▶ [Task objective]: In the records below, some lines contain the word "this". Copy each of them.

▶ [Source data]:
┏━━

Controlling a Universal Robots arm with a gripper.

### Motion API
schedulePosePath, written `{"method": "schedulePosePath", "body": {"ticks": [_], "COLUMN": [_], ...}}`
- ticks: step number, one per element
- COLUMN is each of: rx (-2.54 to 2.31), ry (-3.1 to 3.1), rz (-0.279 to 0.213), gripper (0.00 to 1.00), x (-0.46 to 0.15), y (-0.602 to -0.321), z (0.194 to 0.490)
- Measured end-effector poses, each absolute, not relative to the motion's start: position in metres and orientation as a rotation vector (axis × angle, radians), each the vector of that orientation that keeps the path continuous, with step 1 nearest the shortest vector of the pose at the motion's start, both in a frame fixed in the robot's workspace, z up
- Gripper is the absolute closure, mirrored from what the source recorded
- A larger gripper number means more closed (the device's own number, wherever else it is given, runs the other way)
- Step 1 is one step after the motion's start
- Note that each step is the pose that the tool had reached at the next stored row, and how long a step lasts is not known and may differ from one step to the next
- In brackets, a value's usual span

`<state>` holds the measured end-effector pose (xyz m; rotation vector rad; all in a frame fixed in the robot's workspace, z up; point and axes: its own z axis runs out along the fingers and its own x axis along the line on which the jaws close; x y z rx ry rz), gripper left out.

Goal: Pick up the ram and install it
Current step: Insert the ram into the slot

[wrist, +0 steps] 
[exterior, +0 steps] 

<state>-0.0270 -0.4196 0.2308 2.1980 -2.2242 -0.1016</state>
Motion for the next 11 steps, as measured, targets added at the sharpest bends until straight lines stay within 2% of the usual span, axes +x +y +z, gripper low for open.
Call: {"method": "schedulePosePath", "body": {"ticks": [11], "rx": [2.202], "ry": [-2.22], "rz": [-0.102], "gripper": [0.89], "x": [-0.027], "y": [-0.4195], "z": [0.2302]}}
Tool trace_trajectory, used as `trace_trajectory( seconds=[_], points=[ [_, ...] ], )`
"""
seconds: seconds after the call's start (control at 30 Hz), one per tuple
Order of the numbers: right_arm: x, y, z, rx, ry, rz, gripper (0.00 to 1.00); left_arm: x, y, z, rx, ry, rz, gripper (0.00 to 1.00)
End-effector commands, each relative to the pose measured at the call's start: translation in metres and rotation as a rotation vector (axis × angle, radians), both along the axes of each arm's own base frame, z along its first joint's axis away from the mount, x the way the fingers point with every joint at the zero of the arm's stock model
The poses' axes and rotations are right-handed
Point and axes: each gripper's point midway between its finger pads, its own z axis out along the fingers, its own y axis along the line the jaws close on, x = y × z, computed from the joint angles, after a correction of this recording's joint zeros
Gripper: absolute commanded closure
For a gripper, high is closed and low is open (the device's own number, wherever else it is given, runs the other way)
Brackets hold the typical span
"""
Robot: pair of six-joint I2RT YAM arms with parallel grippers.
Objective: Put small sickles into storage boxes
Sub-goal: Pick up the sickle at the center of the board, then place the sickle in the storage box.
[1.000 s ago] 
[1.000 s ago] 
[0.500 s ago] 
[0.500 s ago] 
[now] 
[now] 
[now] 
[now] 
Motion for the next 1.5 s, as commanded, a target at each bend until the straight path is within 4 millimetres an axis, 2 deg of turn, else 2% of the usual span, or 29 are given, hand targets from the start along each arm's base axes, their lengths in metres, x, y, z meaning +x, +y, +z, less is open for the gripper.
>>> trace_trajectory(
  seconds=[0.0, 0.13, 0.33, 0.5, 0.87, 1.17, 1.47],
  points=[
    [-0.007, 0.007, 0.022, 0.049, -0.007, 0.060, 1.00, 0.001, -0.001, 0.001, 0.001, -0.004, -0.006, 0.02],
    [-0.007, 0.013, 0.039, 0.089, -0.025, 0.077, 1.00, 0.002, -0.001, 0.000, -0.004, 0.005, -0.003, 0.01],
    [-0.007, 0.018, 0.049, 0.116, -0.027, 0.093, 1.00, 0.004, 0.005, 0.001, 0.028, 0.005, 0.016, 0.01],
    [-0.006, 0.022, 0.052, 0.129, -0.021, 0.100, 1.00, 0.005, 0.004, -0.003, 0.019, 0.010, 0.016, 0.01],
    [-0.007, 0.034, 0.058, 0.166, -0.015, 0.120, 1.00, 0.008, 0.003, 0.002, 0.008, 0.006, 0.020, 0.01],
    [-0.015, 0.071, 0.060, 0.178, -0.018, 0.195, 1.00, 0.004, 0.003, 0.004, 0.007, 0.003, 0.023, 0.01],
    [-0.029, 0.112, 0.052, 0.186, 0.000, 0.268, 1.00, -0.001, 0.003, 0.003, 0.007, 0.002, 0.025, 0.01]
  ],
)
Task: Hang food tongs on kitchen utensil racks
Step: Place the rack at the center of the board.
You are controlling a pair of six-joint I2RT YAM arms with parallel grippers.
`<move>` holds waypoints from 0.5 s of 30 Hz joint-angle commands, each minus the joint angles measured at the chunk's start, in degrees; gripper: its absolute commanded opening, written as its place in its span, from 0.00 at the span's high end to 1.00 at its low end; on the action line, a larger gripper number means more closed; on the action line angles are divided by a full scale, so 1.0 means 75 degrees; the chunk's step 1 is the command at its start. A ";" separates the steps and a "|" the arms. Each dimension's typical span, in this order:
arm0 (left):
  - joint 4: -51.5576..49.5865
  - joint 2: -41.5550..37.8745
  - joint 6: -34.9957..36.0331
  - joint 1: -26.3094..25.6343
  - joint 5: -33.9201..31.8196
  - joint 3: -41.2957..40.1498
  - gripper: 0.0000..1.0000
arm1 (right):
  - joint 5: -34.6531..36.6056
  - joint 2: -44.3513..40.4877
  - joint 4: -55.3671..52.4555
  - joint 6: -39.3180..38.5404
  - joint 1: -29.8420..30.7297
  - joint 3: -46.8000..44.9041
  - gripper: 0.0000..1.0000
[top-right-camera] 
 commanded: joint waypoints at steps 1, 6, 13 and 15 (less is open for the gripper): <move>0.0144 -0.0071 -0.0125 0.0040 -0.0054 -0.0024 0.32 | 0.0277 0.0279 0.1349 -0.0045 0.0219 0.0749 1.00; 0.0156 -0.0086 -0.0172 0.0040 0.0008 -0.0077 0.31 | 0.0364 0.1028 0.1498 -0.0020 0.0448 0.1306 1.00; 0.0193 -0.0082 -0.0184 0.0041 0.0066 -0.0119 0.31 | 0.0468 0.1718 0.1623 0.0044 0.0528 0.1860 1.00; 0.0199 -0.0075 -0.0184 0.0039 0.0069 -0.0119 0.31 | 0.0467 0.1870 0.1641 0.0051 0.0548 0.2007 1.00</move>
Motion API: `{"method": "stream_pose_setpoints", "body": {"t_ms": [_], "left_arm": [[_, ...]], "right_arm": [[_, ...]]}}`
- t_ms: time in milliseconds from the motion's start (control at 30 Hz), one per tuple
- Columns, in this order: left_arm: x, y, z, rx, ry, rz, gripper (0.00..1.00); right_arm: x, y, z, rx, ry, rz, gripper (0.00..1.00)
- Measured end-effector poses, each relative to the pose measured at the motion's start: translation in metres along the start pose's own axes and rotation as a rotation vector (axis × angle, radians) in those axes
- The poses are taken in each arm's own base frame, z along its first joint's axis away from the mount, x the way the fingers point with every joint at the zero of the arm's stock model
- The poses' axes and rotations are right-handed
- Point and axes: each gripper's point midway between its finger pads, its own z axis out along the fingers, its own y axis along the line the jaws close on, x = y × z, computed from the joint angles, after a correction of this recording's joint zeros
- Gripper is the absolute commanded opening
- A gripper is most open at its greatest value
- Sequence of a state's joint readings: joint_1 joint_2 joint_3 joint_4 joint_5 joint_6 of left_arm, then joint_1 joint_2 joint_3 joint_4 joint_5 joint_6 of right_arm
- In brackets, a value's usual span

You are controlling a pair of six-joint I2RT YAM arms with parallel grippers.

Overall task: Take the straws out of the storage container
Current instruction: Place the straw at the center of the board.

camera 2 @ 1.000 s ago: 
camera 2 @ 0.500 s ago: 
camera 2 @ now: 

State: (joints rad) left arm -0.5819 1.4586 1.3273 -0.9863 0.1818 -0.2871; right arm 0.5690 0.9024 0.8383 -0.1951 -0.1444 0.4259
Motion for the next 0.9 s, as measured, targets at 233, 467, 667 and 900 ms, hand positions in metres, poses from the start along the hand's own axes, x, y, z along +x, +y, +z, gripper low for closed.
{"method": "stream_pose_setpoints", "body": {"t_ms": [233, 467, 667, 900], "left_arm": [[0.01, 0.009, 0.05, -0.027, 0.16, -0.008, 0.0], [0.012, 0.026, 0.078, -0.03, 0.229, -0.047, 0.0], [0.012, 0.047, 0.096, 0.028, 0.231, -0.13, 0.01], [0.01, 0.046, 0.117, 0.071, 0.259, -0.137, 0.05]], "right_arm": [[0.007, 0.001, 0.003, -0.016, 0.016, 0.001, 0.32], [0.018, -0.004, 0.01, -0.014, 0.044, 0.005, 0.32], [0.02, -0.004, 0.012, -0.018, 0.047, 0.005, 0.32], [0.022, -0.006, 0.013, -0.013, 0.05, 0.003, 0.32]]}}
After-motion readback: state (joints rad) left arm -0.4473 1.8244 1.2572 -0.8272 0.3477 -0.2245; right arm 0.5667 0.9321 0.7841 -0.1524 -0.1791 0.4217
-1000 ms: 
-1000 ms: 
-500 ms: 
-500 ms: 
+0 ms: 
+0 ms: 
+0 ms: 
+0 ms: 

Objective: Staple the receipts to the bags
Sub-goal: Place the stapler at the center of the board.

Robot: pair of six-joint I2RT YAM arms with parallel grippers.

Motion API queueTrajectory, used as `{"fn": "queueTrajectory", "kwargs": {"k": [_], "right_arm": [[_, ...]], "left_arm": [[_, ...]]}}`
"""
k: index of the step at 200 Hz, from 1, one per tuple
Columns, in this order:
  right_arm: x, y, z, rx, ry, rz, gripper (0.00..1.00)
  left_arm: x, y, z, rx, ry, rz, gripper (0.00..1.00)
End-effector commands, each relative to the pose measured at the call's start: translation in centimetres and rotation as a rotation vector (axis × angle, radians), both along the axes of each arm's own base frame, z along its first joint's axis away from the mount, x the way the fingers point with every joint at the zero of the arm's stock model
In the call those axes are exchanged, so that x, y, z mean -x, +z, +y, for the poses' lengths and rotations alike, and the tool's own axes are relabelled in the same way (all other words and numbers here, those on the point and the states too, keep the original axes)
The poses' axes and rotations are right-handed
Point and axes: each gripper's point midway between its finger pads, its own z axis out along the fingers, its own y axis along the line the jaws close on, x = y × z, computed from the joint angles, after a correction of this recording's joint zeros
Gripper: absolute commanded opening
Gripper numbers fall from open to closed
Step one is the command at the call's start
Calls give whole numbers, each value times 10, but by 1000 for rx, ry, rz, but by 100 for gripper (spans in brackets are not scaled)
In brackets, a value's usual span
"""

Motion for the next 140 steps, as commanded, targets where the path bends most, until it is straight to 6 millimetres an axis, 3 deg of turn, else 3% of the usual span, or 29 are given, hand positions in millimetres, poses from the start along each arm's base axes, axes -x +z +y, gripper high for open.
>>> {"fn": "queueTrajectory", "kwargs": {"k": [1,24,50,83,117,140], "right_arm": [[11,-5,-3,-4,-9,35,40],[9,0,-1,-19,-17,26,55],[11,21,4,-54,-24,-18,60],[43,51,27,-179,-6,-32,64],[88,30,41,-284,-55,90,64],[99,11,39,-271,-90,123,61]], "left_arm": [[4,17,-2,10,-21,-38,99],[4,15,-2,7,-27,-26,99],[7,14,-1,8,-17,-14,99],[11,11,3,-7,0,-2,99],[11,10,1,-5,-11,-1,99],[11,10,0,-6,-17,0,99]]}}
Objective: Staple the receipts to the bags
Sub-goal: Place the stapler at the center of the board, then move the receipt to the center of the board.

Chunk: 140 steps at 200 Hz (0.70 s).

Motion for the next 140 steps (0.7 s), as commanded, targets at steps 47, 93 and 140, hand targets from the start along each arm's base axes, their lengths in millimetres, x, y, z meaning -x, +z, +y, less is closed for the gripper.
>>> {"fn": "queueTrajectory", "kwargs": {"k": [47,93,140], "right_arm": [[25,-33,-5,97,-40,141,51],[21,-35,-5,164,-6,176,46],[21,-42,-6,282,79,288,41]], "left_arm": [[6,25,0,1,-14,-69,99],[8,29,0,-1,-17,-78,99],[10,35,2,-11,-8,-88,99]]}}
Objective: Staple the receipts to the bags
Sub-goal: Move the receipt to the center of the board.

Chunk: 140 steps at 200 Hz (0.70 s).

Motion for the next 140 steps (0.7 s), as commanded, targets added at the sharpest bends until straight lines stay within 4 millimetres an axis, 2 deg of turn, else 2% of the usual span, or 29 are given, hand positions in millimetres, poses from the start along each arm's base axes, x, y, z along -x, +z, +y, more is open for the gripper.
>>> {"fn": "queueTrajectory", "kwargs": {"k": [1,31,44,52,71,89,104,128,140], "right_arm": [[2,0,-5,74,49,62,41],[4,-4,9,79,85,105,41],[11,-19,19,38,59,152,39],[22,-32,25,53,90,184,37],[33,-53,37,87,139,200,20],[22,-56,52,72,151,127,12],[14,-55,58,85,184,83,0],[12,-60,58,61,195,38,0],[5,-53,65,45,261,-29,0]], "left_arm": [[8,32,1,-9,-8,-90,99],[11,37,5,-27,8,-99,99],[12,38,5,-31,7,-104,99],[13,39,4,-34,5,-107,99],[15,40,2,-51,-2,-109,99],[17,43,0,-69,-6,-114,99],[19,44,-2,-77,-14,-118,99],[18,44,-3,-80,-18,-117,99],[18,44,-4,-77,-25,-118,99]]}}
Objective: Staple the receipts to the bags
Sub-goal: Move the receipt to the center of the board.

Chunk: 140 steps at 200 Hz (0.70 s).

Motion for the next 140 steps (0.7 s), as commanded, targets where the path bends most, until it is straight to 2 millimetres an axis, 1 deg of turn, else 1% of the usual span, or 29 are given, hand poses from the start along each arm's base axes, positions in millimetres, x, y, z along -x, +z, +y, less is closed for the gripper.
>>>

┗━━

▶ [Response area]:
Point and axes: each gripper's point midway between its finger pads, its own z axis out along the fingers, its own y axis along the line the jaws close on, x = y × z, computed from the joint angles, after a correction of this recording's joint zeros
`<move>` holds waypoints from 0.5 s of 30 Hz joint-angle commands, each minus the joint angles measured at the chunk's start, in degrees; gripper: its absolute commanded opening, written as its place in its span, from 0.00 at the span's high end to 1.00 at its low end; on the action line, a larger gripper number means more closed; on the action line angles are divided by a full scale, so 1.0 means 75 degrees; the chunk's step 1 is the command at its start. A ";" separates the steps and a "|" the arms. Each dimension's typical span, in this order:
- Columns, in this order: left_arm: x, y, z, rx, ry, rz, gripper (0.00..1.00); right_arm: x, y, z, rx, ry, rz, gripper (0.00..1.00)
- Point and axes: each gripper's point midway between its finger pads, its own z axis out along the fingers, its own y axis along the line the jaws close on, x = y × z, computed from the joint angles, after a correction of this recording's joint zeros
Columns, in this order:
Point and axes: each gripper's point midway between its finger pads, its own z axis out along the fingers, its own y axis along the line the jaws close on, x = y × z, computed from the joint angles, after a correction of this recording's joint zeros

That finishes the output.